Regardless, here are some examples of recommended wood working tool maintenance off top of my head:
PM TS motors come with grease fittings, and manual recommends monthly (160 use hr) squirt of grease for motor bearings. PM also recommends to clean/grease the tilt/lift mechanisms, and ensure blade guard is working. Large panel saws can also have grease fittings on motors and saw arbor. Unisaw only suggests cleaning the height/tilt mechanisms. Based on condition of the TS I have rebuilt, I doubt any TS ever received any maintenance unless 'smoking, screeching, or burning' as mentioned by Rich.
15in & 20in four post planers require weekly oil on feed roller bushings, plus oil check of gear box. Larger 20-36 inch thickness planers usually have automatic oiler's that need filled once a week, and some grease fittings on key motor/cutter/roller bearings. They also require regular grease of sliding dovetail ways for table.
Large 10-16" jointers are like a TS. They might have grease fitting on the cutter head bearings, or motor. They rest is keeping surface rust off the tables, checking the belt(s), and keeping the blade guard working. Small jointers have zero maintenance, except blades, rust and when noisy.
Shaper only maintenance need is cartridge replacement. Never seen a shaper motor with grease fittings, as they operate in cabinet without much dust exposure.

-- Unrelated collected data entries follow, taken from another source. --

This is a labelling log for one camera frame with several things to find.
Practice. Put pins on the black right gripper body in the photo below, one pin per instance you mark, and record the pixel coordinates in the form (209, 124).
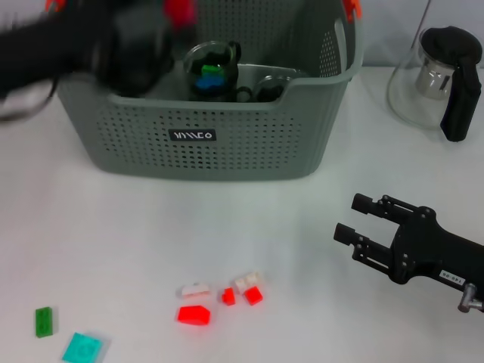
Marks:
(435, 251)

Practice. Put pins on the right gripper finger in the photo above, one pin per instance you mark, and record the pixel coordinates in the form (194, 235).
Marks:
(374, 250)
(376, 206)

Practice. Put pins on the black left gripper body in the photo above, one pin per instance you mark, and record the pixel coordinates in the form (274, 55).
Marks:
(75, 41)

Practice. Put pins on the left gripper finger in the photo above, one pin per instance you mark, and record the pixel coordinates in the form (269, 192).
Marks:
(181, 34)

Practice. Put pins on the dark red long brick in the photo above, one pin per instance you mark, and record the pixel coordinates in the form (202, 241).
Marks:
(181, 11)

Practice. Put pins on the small green building brick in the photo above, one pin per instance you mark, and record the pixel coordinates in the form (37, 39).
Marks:
(211, 70)

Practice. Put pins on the glass teacup with black holder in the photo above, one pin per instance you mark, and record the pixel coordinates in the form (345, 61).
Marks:
(270, 90)
(227, 96)
(227, 56)

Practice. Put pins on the blue building brick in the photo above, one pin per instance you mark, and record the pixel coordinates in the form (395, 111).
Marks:
(208, 84)

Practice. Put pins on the tiny red building brick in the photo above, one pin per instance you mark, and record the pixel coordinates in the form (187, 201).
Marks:
(228, 296)

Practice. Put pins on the small white building brick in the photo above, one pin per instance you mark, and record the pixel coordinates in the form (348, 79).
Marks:
(194, 290)

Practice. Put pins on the bright red sloped brick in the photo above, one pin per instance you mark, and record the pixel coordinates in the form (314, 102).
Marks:
(194, 315)

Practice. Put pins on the grey-green perforated storage basket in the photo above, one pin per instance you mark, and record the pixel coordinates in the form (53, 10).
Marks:
(227, 159)

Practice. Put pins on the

Only service shaper when it makes noise.
Automatic indexing glue stations require more maintenance that other tools. There are grease fittings on the rotary or drive chain that need serviced once a week, plus excess glue catch paper/pans need to be cleaned once a day.

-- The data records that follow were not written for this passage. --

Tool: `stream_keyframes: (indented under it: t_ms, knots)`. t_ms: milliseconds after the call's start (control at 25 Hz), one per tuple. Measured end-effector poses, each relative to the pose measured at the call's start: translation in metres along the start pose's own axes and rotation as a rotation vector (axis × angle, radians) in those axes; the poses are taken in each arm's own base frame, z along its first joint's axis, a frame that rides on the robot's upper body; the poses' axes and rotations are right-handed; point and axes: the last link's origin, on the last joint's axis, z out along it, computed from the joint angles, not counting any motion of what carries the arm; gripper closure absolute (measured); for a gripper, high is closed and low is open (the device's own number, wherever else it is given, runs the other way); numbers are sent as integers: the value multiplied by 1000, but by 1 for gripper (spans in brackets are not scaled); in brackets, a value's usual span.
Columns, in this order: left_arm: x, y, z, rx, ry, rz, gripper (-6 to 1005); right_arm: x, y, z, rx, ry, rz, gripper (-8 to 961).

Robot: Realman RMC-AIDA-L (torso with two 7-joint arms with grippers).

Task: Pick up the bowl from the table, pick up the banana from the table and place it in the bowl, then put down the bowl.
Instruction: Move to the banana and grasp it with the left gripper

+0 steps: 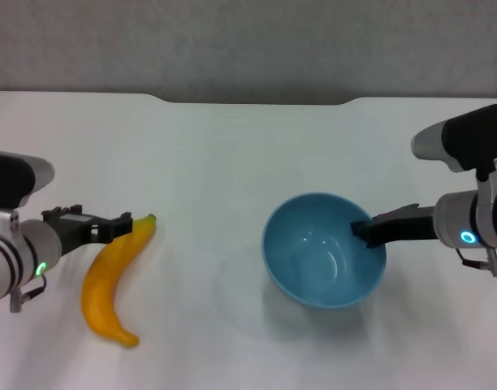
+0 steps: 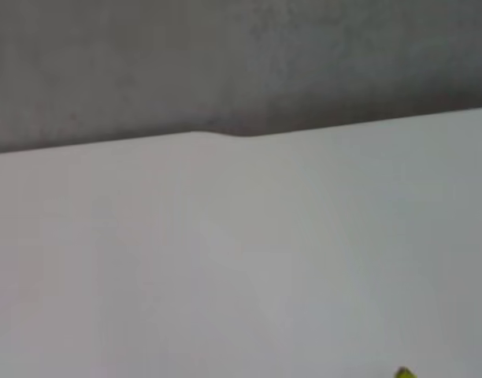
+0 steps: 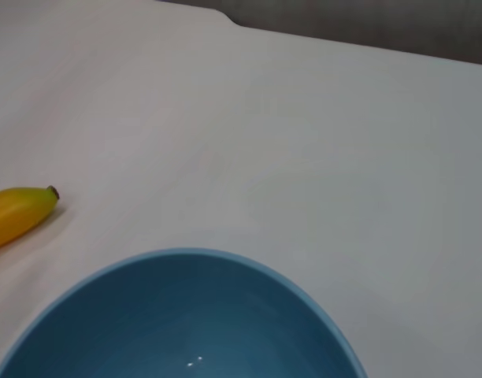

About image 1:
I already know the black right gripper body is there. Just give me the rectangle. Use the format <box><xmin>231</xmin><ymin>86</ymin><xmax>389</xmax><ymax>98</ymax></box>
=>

Bandsaw maintenance is nearly non-existent, assuming your operators clean out debris, and check the guide bearings; when changing blades. If blade is seldom changed, then only need to inspect before each use. Again, making strange noises is primary source of maintenance determination.
IME the highest maintenance item in wood shop is dust collector.
If the collection drum dump is not automatic, there has to be regular checking fill levels, cleaning out blockage from the shop towels vacuumed, and emptying drums. Most larger units have grease fittings on motor and/or blower bearings.
One tip I can share is using the tool run times to set the DC drum fill/empty inspection timer. An hour on TS produces a lot less than an hour on thickness planer. Have to empty my DC drum about once hour when seriously using my 20" thickness planer at home.